Brief:
Your task is to transcribe the data exactly while omitting each picture.

Supplied data:
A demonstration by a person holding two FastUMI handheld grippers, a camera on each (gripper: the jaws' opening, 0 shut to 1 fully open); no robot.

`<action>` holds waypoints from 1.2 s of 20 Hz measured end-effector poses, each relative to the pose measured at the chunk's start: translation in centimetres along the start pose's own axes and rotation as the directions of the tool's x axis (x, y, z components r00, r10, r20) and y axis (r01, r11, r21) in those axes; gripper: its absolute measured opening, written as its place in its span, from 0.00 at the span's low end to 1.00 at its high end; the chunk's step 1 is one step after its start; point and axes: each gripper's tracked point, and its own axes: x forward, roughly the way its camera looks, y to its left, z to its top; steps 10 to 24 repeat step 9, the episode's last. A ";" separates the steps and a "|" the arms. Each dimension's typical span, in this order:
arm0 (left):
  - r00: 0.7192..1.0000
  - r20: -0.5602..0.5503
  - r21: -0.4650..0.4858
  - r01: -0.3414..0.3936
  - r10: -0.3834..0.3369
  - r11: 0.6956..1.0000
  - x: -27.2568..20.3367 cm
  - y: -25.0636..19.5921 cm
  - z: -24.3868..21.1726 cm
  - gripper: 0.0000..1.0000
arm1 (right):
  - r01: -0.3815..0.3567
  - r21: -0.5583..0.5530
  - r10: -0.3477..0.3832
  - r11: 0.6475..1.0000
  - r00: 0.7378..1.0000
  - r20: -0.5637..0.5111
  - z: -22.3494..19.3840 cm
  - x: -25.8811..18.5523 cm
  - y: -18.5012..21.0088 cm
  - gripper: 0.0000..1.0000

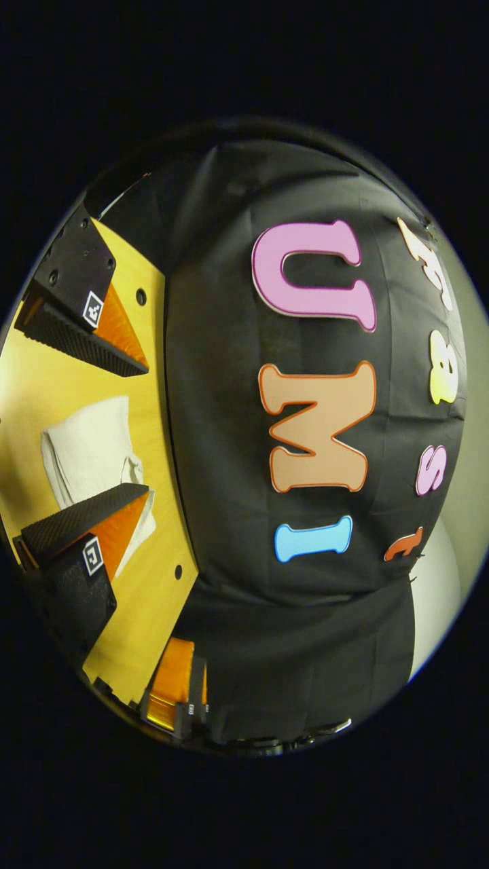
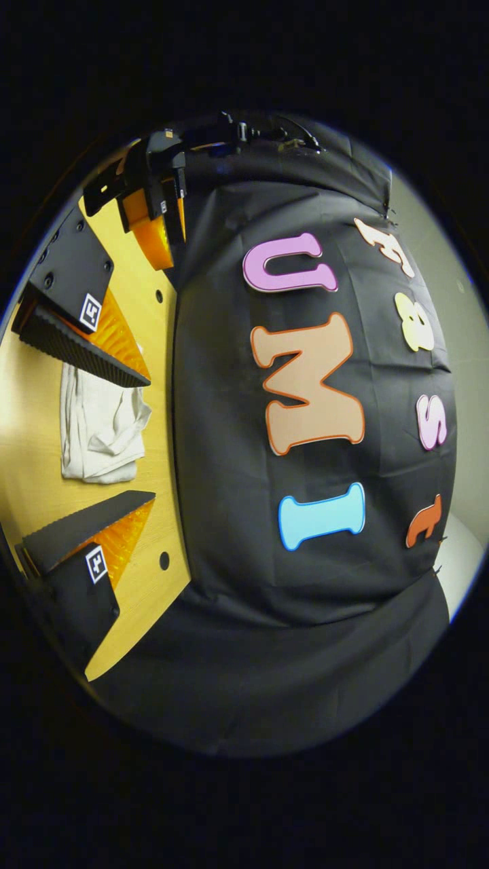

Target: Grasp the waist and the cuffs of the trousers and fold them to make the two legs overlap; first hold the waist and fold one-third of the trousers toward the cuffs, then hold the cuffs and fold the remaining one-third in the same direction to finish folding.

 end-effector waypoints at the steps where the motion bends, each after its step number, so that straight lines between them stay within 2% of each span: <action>1: 1.000 0.004 0.000 -0.009 0.009 1.000 -0.7 1.1 0.3 0.95 | -0.002 -0.003 0.002 1.000 1.000 0.014 0.6 -0.1 0.8 0.94; 3: 0.999 0.027 -0.014 -0.028 0.028 1.000 -1.5 3.1 1.1 0.95 | -0.002 -0.010 0.002 1.000 0.999 0.040 1.4 0.0 2.1 0.94; 4: 0.999 0.034 -0.019 -0.036 0.037 0.999 -1.7 3.7 1.3 0.95 | -0.003 -0.012 0.003 1.000 0.999 0.048 1.6 0.0 2.8 0.98; 5: 0.998 0.043 -0.023 -0.046 0.047 0.999 -1.9 4.4 1.6 0.95 | -0.007 -0.015 0.008 1.000 0.999 0.050 1.8 -0.2 3.3 0.94; 6: 0.997 0.052 -0.027 -0.054 0.055 0.998 -2.0 4.9 1.9 0.95 | -0.013 -0.021 0.014 1.000 0.999 0.050 1.9 -0.2 3.9 0.98; 8: 0.994 0.070 -0.034 -0.077 0.079 0.996 -2.2 6.0 2.6 0.95 | -0.026 -0.034 0.028 0.999 0.998 0.057 2.0 -0.2 4.9 0.94; 9: 0.992 0.080 -0.039 -0.091 0.094 0.995 -2.3 6.6 2.6 0.95 | -0.028 -0.040 0.030 0.999 0.997 0.065 2.2 -0.1 5.3 0.98; 24: 0.992 0.080 -0.039 -0.091 0.094 0.995 -2.3 6.6 2.6 0.95 | -0.028 -0.040 0.030 0.999 0.997 0.065 2.2 -0.1 5.3 0.98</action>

Task result:
A demonstration by a person holding two FastUMI handheld grippers, a camera on each (gripper: the jaws' opening, 0 shut to 1 fully open); no robot.

`<action>` holds waypoints from 1.2 s of 20 Hz measured end-effector poses, each relative to the pose measured at the chunk's start: translation in centimetres along the start pose's own axes and rotation as the directions of the tool's x axis (x, y, z components r00, r10, r20) and y axis (r01, r11, r21) in those axes; gripper: its absolute measured opening, written as its place in its span, from 0.00 at the span's low end to 1.00 at its high end; the chunk's step 1 is one step after its start; point and axes: each gripper's tracked point, and its own axes: x forward, roughly the way its camera looks, y to its left, z to its top; steps 10 to 24 repeat step 9, the episode's last. A ";" separates the steps and a "|" the arms. Each dimension's typical span, in this order:
arm0 (left):
  - r00: 0.7192..1.0000
  - r20: -0.5602..0.5503
  - r21: -0.4650..0.4858
  - r01: -0.3414..0.3936
  - r10: -0.3834..0.3369
  - r11: 0.6956..1.0000
  - x: -27.2568..20.3367 cm
  - y: -25.0636..19.5921 cm
  - z: -24.3868..21.1726 cm
  - gripper: 0.0000..1.0000
arm1 (right):
  - r01: -0.3815..0.3567
  - r21: -0.5583..0.5530
  - r10: -0.3477..0.3832
  - r11: 0.6475..1.0000
  - r00: 0.7378..1.0000
  - r20: -0.5637..0.5111
  - z: -22.3494..19.3840 cm
  - x: -25.8811..18.5523 cm
  - y: -18.5012..21.0088 cm
  - gripper: 0.0000..1.0000


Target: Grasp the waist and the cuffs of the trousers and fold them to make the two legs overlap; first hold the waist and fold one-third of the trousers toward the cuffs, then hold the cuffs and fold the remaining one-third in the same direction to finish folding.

 end-effector waypoints at the steps where the motion bends, each after its step number, so that straight lines between them stay within 2% of each span: <action>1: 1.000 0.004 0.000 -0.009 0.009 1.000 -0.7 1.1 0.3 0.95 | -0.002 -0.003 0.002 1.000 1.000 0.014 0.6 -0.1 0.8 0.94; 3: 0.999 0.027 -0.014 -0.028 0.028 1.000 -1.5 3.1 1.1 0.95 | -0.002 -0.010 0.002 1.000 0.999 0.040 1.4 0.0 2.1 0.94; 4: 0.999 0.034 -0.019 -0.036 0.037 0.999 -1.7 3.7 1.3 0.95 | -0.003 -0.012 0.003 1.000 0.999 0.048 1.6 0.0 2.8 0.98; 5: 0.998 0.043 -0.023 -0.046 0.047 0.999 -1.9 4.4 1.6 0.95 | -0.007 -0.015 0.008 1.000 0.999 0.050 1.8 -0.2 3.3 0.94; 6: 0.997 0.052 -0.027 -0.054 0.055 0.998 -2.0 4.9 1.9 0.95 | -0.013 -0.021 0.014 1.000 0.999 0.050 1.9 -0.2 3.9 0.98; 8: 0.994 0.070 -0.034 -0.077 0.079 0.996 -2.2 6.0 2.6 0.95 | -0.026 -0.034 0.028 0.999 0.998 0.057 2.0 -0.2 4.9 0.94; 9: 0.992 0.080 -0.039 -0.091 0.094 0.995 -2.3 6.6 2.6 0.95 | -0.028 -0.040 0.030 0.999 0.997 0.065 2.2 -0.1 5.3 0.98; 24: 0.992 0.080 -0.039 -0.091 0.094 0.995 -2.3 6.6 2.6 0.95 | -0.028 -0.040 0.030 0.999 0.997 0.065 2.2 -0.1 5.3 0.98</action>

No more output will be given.